1. Build word embeddings of length 50, 150 and 300 using the Skipgram model
2. Build word embeddings of length 50, 150 and 300 using CBOW model
3. Analyze the different word embeddings:
    - Implement your own function to perform the analogy task (see [1] for concrete examples). Use the same distance metric as in the paper. Do not use existing libraries for this task such as Gensim. 
Your function should be able to answer whether an analogy like: "a king is to a queen as a man is to a woman" ($e_{king} - e_{queen} + e_{woman} \approx e_{man}$) is true. $e_{x}$ denotes the embedding of word $x$. We want to find the word $p$ in the vocabulary, where the embedding of $p$ ($e_p$) is the closest to the predicted embedding (i.e. result of the formula).
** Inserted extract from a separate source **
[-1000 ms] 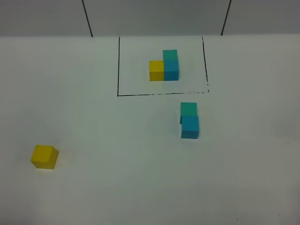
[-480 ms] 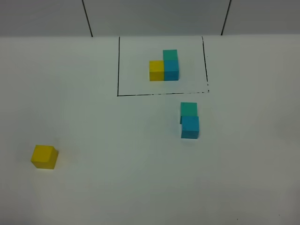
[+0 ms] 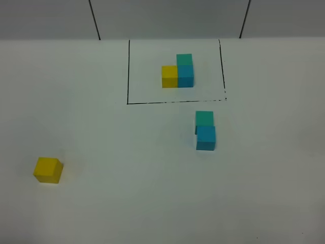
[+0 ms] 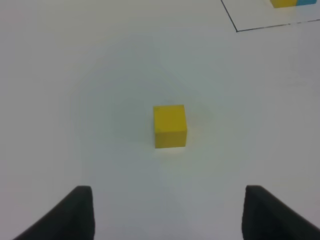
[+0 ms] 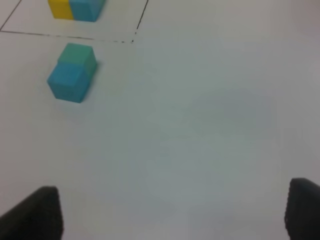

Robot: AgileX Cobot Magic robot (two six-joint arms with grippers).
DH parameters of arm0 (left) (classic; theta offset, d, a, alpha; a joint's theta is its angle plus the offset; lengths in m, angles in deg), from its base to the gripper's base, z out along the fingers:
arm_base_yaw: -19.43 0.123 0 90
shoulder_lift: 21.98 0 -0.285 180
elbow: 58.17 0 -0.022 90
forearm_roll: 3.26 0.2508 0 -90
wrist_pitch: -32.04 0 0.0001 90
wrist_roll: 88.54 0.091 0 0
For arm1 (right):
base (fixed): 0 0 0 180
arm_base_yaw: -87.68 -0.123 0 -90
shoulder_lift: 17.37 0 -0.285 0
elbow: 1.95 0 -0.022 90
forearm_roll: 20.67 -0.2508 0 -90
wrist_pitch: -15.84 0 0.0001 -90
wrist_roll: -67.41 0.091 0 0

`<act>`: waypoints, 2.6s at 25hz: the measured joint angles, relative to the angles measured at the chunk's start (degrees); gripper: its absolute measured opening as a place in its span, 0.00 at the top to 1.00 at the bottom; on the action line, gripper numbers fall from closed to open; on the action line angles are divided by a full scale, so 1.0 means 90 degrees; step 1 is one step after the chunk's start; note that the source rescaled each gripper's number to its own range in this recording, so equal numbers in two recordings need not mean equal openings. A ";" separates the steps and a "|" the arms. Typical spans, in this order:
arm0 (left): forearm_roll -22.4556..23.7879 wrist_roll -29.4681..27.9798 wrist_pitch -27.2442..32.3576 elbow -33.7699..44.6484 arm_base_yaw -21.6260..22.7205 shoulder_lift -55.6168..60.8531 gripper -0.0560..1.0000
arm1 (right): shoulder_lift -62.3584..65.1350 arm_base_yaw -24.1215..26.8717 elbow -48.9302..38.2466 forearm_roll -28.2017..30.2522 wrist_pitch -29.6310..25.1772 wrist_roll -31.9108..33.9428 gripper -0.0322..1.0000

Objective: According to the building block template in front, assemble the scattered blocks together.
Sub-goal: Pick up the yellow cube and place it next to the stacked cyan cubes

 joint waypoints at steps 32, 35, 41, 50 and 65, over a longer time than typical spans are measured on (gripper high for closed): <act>-0.0110 0.1350 -0.0267 -0.0129 0.0000 -0.2874 0.01 | 0.0000 0.0000 0.0000 0.0000 -0.0006 0.0000 0.29; -0.0402 0.1464 -0.0433 -0.0173 0.0000 -0.3316 0.00 | 0.0000 0.0000 0.0000 0.0000 -0.0006 0.0000 0.29; -0.0728 0.1781 -0.0556 -0.0180 0.0000 -0.4259 0.00 | 0.0000 0.0000 0.0000 0.0000 -0.0006 0.0000 0.29; -0.0335 0.2158 -0.0832 -0.0310 0.0000 -0.5988 0.00 | 0.0000 0.0000 0.0000 0.0000 -0.0006 0.0000 0.29; 0.0133 0.0361 -0.1778 -0.1318 0.0000 -0.8968 0.00 | 0.0000 0.0000 0.0000 0.0000 -0.0006 0.0000 0.29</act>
Then, we can check if $p$ is the same word as the true word $t$.
    - Give at least 5 different  examples of analogies.
    - Compare the performance on the analogy tasks between the word embeddings and briefly discuss your results.

4. Discuss:
  - Given the same number of sentences as input, CBOW and Skipgram arrange the data into different number of training samples. Which one has more and why?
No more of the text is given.